Il s'agit d'une autre question importante qui a été sous-étudiée. En effet, les essais cliniques portent sur des populations dites « standards » - ni trop vieilles, ni trop malades - et ne représentent donc pas toutes les populations susceptibles de recevoir un médicament. Particulièrement dans un hôpital, avec une patientèle souvent âgée et polymorbide. Résultat, de nombreux médicaments sont commercialisés sans qu’on sache vraiment comment les doser dans certaines des populations ciblées, telles les personnes âgées.

Concernant plus spécifiquement les traitements contre le VIH, le TDM des antirétroviraux, ici à Lausanne, est utilisé à l'échelle nationale pour surveiller les concentrations de médicaments notamment dans des populations particulières, comme les personnes âgées, les femmes enceintes ou les personnes obèses, ou afin de vérifier l'observance du traitement ou monitorer les interactions médicamenteuses.
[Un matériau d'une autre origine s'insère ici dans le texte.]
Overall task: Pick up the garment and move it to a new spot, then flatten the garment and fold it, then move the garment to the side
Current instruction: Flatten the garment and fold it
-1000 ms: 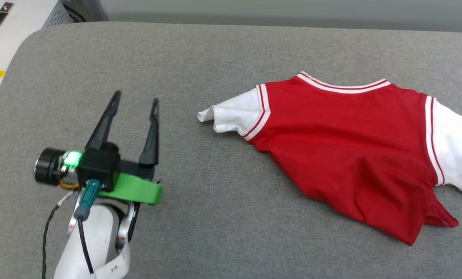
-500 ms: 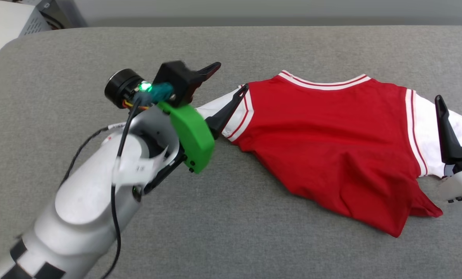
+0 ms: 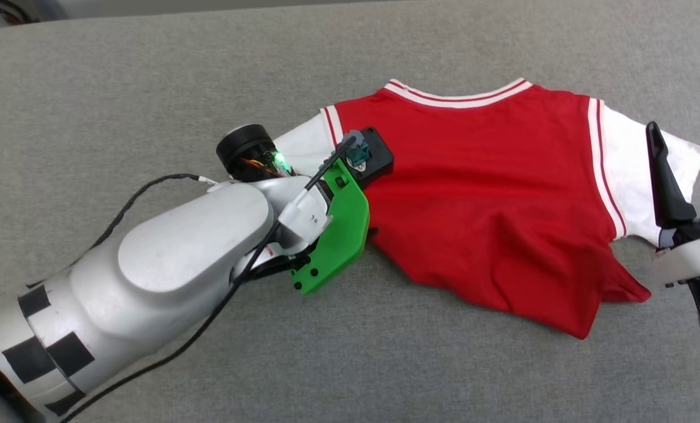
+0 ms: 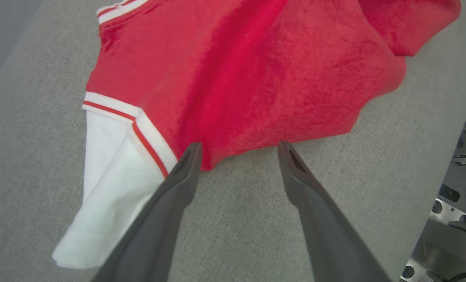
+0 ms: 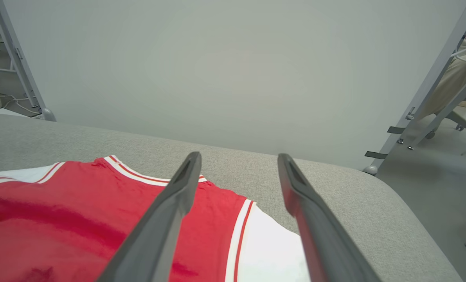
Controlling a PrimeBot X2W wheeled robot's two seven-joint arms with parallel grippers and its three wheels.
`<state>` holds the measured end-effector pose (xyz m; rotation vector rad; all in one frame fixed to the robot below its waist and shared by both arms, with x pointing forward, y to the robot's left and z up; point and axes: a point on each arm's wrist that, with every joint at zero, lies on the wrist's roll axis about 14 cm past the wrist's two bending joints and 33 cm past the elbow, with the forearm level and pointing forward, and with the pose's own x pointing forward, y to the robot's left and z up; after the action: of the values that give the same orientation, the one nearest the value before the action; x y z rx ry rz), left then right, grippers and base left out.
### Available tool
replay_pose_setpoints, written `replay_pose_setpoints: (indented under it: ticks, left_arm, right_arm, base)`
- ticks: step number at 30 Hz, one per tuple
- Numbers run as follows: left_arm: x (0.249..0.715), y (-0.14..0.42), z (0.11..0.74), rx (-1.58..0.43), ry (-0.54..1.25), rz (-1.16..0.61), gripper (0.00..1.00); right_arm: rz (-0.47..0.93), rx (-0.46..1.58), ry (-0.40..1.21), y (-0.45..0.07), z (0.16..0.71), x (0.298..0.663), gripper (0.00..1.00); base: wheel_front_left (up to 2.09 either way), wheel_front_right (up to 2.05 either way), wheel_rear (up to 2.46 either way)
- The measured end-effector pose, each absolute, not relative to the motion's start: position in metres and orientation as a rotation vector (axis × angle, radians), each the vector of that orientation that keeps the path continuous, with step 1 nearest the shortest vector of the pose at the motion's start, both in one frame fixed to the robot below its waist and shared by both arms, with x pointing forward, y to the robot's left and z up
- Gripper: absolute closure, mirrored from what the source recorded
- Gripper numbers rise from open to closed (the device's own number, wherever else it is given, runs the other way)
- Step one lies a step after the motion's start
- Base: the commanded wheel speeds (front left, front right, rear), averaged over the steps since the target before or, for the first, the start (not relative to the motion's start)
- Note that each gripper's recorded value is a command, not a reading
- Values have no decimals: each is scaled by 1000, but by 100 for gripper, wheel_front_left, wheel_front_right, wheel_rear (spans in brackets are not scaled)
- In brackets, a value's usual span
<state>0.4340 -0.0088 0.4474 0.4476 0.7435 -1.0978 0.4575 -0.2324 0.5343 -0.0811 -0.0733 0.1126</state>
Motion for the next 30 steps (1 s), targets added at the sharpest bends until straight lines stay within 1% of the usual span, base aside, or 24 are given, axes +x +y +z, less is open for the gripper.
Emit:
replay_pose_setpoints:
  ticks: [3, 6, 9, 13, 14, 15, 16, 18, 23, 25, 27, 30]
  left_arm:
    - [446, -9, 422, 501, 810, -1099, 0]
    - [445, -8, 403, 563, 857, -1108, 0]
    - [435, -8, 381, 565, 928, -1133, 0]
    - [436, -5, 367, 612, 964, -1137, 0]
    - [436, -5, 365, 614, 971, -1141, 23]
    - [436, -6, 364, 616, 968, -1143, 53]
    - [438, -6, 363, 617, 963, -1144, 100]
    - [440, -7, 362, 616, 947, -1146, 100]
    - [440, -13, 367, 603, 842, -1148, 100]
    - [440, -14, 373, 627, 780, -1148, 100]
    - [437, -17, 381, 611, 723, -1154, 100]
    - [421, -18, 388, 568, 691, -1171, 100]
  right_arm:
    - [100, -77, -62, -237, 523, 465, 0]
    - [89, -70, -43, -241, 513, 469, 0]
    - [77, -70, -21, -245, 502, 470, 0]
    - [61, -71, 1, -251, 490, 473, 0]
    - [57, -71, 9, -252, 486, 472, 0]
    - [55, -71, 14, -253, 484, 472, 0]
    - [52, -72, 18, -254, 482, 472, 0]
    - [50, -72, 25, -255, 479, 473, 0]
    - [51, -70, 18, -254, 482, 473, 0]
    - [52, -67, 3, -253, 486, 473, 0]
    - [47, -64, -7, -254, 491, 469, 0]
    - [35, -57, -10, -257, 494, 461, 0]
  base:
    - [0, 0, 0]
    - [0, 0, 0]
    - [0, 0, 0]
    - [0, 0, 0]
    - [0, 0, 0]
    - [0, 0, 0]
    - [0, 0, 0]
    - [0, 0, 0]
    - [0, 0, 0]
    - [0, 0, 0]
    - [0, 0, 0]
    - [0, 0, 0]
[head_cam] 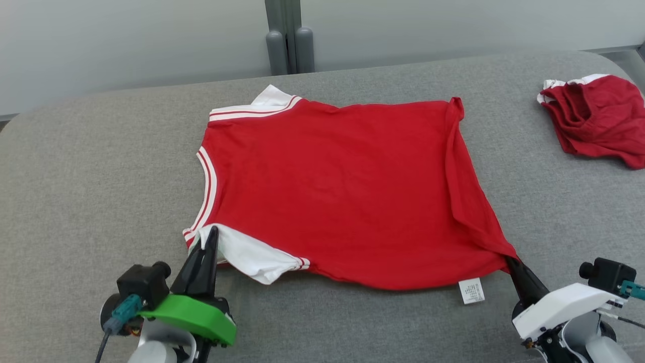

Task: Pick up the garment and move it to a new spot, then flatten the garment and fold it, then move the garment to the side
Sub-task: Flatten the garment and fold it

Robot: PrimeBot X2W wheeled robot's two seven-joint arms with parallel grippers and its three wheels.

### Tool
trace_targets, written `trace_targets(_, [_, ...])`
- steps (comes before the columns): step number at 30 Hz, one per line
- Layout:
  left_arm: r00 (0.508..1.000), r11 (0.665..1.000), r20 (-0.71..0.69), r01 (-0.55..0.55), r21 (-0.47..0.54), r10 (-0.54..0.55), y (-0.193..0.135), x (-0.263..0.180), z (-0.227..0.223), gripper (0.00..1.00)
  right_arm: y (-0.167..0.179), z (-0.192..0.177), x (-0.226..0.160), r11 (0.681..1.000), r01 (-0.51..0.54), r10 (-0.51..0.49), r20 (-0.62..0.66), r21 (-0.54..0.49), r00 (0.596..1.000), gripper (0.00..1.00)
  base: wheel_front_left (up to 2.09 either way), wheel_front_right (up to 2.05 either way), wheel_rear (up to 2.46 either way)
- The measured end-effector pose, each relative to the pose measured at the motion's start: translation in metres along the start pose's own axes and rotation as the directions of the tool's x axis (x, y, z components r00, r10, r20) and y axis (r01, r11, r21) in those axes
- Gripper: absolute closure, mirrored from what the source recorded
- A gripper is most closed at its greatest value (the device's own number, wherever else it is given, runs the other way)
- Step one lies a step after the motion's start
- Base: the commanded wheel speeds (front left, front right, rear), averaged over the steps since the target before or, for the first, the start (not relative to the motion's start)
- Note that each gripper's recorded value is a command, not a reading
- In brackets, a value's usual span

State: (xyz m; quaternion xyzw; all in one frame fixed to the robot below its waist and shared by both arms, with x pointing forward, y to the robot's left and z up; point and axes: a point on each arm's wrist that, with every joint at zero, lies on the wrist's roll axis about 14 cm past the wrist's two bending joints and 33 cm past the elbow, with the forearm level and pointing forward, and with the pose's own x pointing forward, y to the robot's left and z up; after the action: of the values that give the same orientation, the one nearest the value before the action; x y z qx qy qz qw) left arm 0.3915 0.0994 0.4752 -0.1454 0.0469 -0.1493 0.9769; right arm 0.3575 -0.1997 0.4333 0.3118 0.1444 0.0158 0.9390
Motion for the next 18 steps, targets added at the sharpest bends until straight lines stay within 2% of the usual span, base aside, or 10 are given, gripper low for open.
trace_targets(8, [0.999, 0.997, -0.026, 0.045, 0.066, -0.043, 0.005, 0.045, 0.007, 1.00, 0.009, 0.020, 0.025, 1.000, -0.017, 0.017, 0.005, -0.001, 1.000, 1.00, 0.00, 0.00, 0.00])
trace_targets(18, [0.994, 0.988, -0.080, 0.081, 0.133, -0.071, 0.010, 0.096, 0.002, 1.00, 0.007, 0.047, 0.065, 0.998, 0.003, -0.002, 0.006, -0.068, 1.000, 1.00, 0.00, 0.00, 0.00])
Cette base de données du monde réel est une plateforme unique qui peut être utilisée en combinaison avec la modélisation PBPK pour simuler la pharmacocinétique dans des populations spéciales. Ce que nous avons fait chez les personnes âgées, dans le cadre d'un projet financé par le FNS. Nous avons pu démontrer que la mesure des concentrations dans l’intervalle de temps entre deux doses ou, autrement dit, l'exposition aux antirétroviraux oraux, mais aussi à d’autres médicaments, augmente progressivement avec l'âge en raison d'une diminution, avec le vieillissement, du débit sanguin hépatique et du taux de filtration glomérulaire. En outre, nous avons pu démontrer que le vieillissement n'affecte pas la pharmacocinétique des médicaments antirétroviraux oraux dans une mesure cliniquement significative, de sorte qu'aucun ajustement de la dose n'est a priori nécessaire en l'absence de comorbidités sévères. Nous sommes arrivés à une conclusion similaire pour les traitements antirétroviraux à longue durée d'action. Toutefois, il convient de souligner que les résultats observés se rapportent à une population âgée en relativement bonne santé. Il faudra d’autres études pour évaluer l’effet de la fragilité sur la pharmacocinétique.
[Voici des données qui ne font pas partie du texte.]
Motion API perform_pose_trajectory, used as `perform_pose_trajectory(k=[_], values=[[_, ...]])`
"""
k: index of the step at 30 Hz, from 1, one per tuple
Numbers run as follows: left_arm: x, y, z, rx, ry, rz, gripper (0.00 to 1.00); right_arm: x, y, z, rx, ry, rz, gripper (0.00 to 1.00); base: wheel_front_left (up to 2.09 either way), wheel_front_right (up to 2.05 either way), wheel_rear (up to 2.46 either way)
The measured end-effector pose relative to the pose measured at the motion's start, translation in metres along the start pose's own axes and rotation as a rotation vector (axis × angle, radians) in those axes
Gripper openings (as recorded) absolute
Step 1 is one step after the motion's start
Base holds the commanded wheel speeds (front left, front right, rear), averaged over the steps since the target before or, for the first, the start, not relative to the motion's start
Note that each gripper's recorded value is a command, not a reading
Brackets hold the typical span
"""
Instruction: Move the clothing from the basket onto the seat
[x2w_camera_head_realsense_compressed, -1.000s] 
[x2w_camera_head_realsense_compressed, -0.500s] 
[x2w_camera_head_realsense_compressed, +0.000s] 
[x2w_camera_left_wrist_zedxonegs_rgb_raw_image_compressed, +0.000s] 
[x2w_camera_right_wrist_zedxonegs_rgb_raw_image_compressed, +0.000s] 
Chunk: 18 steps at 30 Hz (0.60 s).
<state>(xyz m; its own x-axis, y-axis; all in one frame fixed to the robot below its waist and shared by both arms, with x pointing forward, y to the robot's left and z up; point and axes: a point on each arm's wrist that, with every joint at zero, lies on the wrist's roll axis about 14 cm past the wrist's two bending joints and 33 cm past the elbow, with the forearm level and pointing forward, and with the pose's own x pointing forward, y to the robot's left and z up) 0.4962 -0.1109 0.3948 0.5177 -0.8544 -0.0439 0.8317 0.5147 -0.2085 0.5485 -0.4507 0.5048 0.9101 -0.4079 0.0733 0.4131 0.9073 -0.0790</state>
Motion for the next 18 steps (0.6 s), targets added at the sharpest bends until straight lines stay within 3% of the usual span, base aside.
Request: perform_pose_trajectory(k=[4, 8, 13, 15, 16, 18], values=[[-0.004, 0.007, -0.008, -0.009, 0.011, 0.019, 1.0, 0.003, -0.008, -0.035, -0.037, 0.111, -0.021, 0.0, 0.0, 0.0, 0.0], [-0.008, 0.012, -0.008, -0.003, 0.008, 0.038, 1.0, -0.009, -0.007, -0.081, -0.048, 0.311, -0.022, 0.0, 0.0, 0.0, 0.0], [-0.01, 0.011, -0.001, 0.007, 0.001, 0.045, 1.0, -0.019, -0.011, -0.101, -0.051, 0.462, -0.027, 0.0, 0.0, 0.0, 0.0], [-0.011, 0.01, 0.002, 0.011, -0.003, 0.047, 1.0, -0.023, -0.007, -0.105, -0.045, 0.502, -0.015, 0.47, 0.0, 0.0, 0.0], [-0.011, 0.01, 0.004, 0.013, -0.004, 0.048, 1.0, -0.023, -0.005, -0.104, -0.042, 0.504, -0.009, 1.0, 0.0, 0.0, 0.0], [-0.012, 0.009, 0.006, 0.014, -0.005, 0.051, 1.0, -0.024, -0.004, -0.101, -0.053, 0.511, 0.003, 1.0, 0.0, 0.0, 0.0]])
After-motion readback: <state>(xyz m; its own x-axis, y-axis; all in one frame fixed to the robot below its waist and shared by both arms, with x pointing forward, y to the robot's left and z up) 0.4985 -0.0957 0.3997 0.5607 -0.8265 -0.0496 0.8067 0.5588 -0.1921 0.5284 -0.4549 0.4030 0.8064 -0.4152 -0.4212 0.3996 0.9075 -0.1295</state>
Qu'en est-il des autres populations particulières ?

Grâce à l’efficacité des antirétroviraux, les personnes vivant avec le VIH sont touchées par l'obésité à un taux comparable à celui de la population générale. Or l'obésité entraîne des changements physiologiques qui peuvent réduire l'exposition aux antirétroviraux, et nous manquons de données quant aux recommandations de dosage dans ce domaine. En utilisant la modélisation PBPK combinée aux données TDM, nous avons pu démontrer que l’élimination des médicaments est augmentée chez les personnes obèses en raison d'une augmentation des flux sanguins hépatiques et rénaux. Toutefois, nous avons pu observer que l'obésité réduit modestement l'exposition aux médicaments antirétroviraux oraux et n'est pas associée à un risque plus élevé d'échec virologique, c’est-à-dire de défaut de contrôle de la réplication virale, ce qui est rassurant. Inversement, les simulations ont montré que l'exposition au cabotégravir et à la rilpivirine à longue durée d'action était réduite dans une mesure potentiellement significative d'un point de vue clinique, ce qui peut nécessiter de raccourcir l’intervalle entre les administrations.

Dans l'ensemble, ces projets démontrent le potentiel de la modélisation PBPK. Nous avons l'intention d'appliquer cette approche pour combler les lacunes cliniques dans la prescription de médicaments anti-infectieux chez les adultes et les enfants. La question du dosage est particulièrement délicate dans le cas des anti-infectieux, qui ont une marge thérapeutique étroite, entre efficacité et toxicité. En outre, nous avons l'intention d'explorer l'utilisation de l’IA, du machine learning, pour développer des algorithmes de dosage des antibiotiques afin d'atteindre plus rapidement les concentrations cibles au début du traitement ou pendant la phase d'entretien.